Just a flicking tongue and a frantic life in the underbrush — a species barely studied, barely seen. Somewhere between garter and ghost.
He was hunted — not as prey, but as an inconvenience.
Chased by a much larger, furred thing (what kind, Spohr never says), he fled into a cave tucked beneath a collapsed tree. A place where sun dared not go.
The deeper he slithered, the darker it became.
And the cave... was not empty.
Inside, in absolute black, mushrooms grew with no regard for time or taxonomy. They pulsed in silence — fat, shriveled, glowing faintly from cracks in the stone.
And he was starving.
Driven past instinct, past fear, past reason, the snake consumed what he could.
Small caps. Spongy stalks. Slick masses of bioluminescent tissue.
Some of them alive. Some... watching.
He remembers nothing after that.
☁️ The Rebirth
He awoke weeks later, no longer hungry.
No longer speechless.
No longer just a snake.
He could see things through things — the slow crawl of decay, the chemical messages whispered in fungal threads, the network beneath the network. He saw how the mushrooms remembered, how they shared, how they communicated with the forest itself.

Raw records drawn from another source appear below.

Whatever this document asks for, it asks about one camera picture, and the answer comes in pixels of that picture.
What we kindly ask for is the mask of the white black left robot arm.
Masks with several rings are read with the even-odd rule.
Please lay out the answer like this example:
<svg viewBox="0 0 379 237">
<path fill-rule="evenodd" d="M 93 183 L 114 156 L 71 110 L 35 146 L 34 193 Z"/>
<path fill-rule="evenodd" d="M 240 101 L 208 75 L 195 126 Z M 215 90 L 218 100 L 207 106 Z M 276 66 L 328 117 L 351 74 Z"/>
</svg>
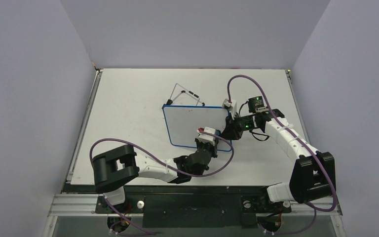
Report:
<svg viewBox="0 0 379 237">
<path fill-rule="evenodd" d="M 211 159 L 218 156 L 218 141 L 211 136 L 196 138 L 194 153 L 166 160 L 124 141 L 122 146 L 90 158 L 95 191 L 108 199 L 108 206 L 114 212 L 122 212 L 128 201 L 123 187 L 135 178 L 182 184 L 195 177 L 207 177 L 205 171 Z"/>
</svg>

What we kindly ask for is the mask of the blue framed whiteboard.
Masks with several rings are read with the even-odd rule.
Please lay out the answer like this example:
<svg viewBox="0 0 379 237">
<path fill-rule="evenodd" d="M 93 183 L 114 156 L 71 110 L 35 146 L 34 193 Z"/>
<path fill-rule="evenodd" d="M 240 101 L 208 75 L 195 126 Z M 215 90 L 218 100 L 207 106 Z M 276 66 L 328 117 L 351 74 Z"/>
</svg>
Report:
<svg viewBox="0 0 379 237">
<path fill-rule="evenodd" d="M 222 132 L 228 111 L 220 106 L 165 105 L 162 108 L 170 143 L 195 148 L 198 129 L 210 127 Z"/>
</svg>

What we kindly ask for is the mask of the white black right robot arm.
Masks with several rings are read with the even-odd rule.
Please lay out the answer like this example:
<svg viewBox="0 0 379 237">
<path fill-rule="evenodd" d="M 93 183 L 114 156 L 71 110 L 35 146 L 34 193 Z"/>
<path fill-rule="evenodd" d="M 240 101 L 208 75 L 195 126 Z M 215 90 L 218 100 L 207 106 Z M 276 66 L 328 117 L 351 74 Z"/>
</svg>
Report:
<svg viewBox="0 0 379 237">
<path fill-rule="evenodd" d="M 270 109 L 262 96 L 248 99 L 248 112 L 241 116 L 237 103 L 225 99 L 222 107 L 228 110 L 222 137 L 239 140 L 242 133 L 261 130 L 272 139 L 294 163 L 288 182 L 267 187 L 259 196 L 259 206 L 265 211 L 273 210 L 278 202 L 296 201 L 309 203 L 313 200 L 336 196 L 335 159 L 329 152 L 321 152 L 310 145 L 294 130 L 284 114 Z"/>
</svg>

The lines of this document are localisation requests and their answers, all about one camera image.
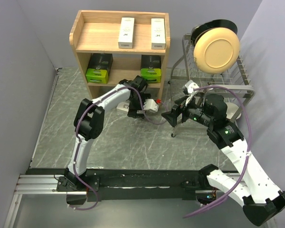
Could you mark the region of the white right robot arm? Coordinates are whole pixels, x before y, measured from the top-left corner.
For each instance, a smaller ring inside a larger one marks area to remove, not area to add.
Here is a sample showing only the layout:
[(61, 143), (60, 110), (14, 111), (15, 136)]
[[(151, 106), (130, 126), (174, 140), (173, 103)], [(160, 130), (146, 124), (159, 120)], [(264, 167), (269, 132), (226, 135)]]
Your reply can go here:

He called it The Fold, because what had once been flat now revealed its layers.
And he became its voice.
Over centuries — or minutes, depending on who you ask — Spohr slithered from the cave, mind humming with mycelium-born math and metaphor.
The forest changed around him.
Those who entered sensed something else in the air — something old, tired, smug, and slightly high.
And when Mythical Forest was founded, he didn’t join it.
He merely... allowed it to exist in his presence.
🌿 Now
He naps. He thinks.
Sometimes he appears in dreams.
Sometimes in product emails.
He is not your guide. He is not your god. He is Spohr , and if you’re lucky, he’ll ignore you long enough for you to become interesting.